There have been several plusses: 

  • clothed, my boobs now look like they did in my 20s (though naked, I look like I have taken on a shark in shallow waters - no more skinny dipping for me, I suspect)
  • going from an E to a B means no more backache 
  • they signed my left-hand boob up to the mammogram programme that ends at age 80 because of my history 
  • (there's nothing left in the right-hand one that can go wrong apparently, which is possibly another plus?!)
  • talking to consultants and physios for six months has been great for my Danish - I might still struggle to explain what haircut I want in the local salon, but I can hold a full-on consultation on breast health and physiotherapy, in fact I could even give a lecture on the subject!
  • given I'd had the other scare 2 years earlier, they did a genetic check on my pathology from here comparing it to the report I had sent from Scotland to check that my three daughters (and niece) are not at any increased risk and that all came out fine
I think I'll refrain from illustrating this post with a pic! Bet you're relieved!

Once it was all done and dusted, I asked the consultant what she thought had caused the calcium to form. Her answer amused me somewhat:

You can never tell, she said, but it's a problem that often occurs when you:
  • have never been pregnant😂😂😂😂😂
  • have never breastfed😂😂😂😂😂
  • drink too much alcohol😂🍸🍷🥂
  • smoke😂😇
Given I score about -99% on all counts, being a non-smoking, (almost) non-drinking person who has birthed a football team and fed them for over a decade, she was left scratching her head, but at least I got a bit of a laugh!

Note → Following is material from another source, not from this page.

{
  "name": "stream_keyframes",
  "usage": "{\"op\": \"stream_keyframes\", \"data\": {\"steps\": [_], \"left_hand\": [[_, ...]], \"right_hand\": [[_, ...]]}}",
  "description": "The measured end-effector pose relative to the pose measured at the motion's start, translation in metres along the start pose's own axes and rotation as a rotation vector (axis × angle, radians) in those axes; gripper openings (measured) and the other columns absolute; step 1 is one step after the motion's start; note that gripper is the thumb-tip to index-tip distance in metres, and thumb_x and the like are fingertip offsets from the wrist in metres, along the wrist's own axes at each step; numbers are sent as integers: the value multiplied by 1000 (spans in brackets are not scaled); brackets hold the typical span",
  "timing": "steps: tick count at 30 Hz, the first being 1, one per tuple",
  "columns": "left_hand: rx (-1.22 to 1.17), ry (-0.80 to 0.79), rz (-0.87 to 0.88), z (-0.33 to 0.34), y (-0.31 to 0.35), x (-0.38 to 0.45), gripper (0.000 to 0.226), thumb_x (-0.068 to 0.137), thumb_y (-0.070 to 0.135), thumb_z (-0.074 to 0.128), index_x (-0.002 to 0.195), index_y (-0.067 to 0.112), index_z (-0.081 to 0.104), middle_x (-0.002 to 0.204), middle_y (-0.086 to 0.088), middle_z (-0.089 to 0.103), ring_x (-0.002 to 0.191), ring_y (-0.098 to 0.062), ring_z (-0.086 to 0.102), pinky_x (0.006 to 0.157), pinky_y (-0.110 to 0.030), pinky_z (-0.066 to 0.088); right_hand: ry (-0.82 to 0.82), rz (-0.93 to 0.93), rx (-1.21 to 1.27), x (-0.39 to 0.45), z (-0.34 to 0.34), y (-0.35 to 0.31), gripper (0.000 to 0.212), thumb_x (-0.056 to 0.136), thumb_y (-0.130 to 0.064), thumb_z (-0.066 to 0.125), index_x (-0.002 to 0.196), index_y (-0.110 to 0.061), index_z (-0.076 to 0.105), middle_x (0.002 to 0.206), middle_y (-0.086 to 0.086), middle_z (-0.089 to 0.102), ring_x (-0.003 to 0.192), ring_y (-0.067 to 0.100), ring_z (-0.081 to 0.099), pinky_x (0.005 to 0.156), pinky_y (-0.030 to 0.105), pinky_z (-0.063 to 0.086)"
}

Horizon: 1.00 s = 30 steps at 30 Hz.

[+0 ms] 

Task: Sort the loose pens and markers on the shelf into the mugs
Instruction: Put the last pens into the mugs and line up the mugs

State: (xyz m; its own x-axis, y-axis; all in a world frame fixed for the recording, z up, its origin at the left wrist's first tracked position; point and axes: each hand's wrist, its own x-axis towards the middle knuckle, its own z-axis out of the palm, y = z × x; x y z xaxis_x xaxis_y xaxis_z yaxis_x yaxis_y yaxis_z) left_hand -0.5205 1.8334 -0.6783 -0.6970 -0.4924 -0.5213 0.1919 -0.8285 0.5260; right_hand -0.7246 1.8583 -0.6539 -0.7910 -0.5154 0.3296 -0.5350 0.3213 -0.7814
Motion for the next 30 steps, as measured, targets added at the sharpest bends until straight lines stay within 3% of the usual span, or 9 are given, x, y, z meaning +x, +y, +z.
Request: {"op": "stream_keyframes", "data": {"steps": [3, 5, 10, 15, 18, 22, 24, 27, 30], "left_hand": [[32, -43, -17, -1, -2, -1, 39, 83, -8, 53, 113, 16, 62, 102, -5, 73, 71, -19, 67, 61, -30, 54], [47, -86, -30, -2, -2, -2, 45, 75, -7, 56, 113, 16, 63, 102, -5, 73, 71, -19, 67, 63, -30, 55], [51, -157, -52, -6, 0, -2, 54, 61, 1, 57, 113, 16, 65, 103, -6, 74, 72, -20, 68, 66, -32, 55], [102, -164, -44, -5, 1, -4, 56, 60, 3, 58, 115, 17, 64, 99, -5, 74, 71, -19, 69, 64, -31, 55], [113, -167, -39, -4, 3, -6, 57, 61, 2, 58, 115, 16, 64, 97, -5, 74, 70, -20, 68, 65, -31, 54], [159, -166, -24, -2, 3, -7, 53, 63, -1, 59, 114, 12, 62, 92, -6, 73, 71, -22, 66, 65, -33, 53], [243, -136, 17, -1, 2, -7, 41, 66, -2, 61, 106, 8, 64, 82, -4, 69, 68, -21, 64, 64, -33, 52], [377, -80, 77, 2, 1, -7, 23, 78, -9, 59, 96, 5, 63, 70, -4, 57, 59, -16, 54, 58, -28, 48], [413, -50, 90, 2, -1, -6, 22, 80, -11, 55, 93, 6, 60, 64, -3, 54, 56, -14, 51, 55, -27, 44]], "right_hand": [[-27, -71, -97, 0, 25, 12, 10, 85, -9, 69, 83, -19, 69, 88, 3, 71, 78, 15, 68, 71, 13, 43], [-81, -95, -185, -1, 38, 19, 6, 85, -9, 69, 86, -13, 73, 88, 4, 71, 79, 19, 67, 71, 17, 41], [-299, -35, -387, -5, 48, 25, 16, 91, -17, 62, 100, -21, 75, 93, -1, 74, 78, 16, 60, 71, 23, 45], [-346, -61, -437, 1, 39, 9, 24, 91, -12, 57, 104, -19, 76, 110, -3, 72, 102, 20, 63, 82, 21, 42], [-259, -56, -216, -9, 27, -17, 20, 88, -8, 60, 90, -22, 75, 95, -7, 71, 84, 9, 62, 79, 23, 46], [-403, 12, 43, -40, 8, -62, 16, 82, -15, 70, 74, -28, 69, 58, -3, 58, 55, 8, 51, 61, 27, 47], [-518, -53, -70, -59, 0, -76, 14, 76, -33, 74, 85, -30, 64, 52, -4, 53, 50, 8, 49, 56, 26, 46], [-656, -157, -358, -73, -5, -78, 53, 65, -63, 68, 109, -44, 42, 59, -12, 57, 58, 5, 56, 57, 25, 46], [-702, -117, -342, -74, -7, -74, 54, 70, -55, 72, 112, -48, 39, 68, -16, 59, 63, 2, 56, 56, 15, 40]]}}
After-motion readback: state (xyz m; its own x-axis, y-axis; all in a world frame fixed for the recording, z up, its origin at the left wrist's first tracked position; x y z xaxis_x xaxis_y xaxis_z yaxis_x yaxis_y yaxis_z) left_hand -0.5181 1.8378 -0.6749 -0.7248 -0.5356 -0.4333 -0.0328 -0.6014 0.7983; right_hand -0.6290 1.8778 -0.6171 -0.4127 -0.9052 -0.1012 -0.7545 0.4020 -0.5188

Covid hitting the world two months after we moved to this house and then last summer's shenanigans have not been great for our integration here. I assumed by now I'd have at least a part-time job out of the house, rather than the lonely freelancing of the last few years, and I'd have a host of new friends. Instead we've been holed up for so long, I can barely remember what socialising is. Thomas is turning 50 in five weeks time and I sat down to draw up a guest list for a potential party... only to realise that we know almost no one within driving distance, especially on a Tuesday night! Ho hum. I guess I should get to work on his 60th instead, as we might be back to normal by then!

Anyway, the long and short of it is that I am hoping that in 2022 I will find myself a little more often in the blogging saddle. Fingers crossed.